A stoic Basque mountaineer who conquered the world's highest peaks without artificial oxygen, paying a physical price that reshaped his relationship with the mountains.
Juanito Oiarzabal approached the Himalayas with the quiet, relentless determination of a man from Spain's Basque Country. His mountaineering resume is one of almost superhuman endurance: he was the sixth person to summit all fourteen 8,000-meter peaks, and only the third to do so without bottled oxygen. But Oiarzabal was not just a collector of summits; he was a repeater, becoming the first to climb Everest, K2, and Kangchenjunga—the three highest—a second time. The mountains exacted a toll, however. In 2004, after a successful climb of the savage K2, severe frostbite cost him all his toes. This physical transformation didn't end his career but transformed it, leading him to focus on guiding and supporting other climbers, proving that his expertise was rooted not in his feet, but in an indomitable will forged on the world's most dangerous slopes.
1946–1964
The largest generation in history at the time. Shaped by postwar prosperity, the Vietnam War, the sexual revolution, and Watergate. They questioned every institution their parents built — then ran them.

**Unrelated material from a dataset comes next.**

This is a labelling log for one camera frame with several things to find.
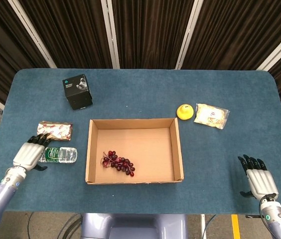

Juanito was born in 1956, placing them squarely in the Baby Boomers. The events that shaped this generation — postwar prosperity, civil rights, Vietnam, and the counterculture — shaped the world they entered and the choices available to them.
The biggest hits of 1956
#1 Movie
The Ten Commandments
Best Picture
Around the World in 80 Days
#1 TV Show
I Love Lucy
The world at every milestone
Elvis Presley appears on The Ed Sullivan Show
Yuri Gagarin becomes the first human in space
Apollo 11: humans walk on the Moon; Woodstock festival
Watergate break-in; last Apollo Moon mission
Nixon resigns the presidency
Star Wars premieres; Elvis dies
Challenger disaster; Chernobyl nuclear meltdown
Dolly the sheep cloned
Twitter launches; Pluto reclassified as dwarf planet
Donald Trump elected president; Brexit vote
He lost all of his toes to frostbite following his 2004 ascent of K2.
Before becoming a full-time mountaineer, he worked as an industrial engineer.
He has authored several books about his mountaineering experiences.
He made his first 8,000-meter summit, Kangchenjunga, in 1991.
“You don't conquer the mountain; you reach an agreement with it.”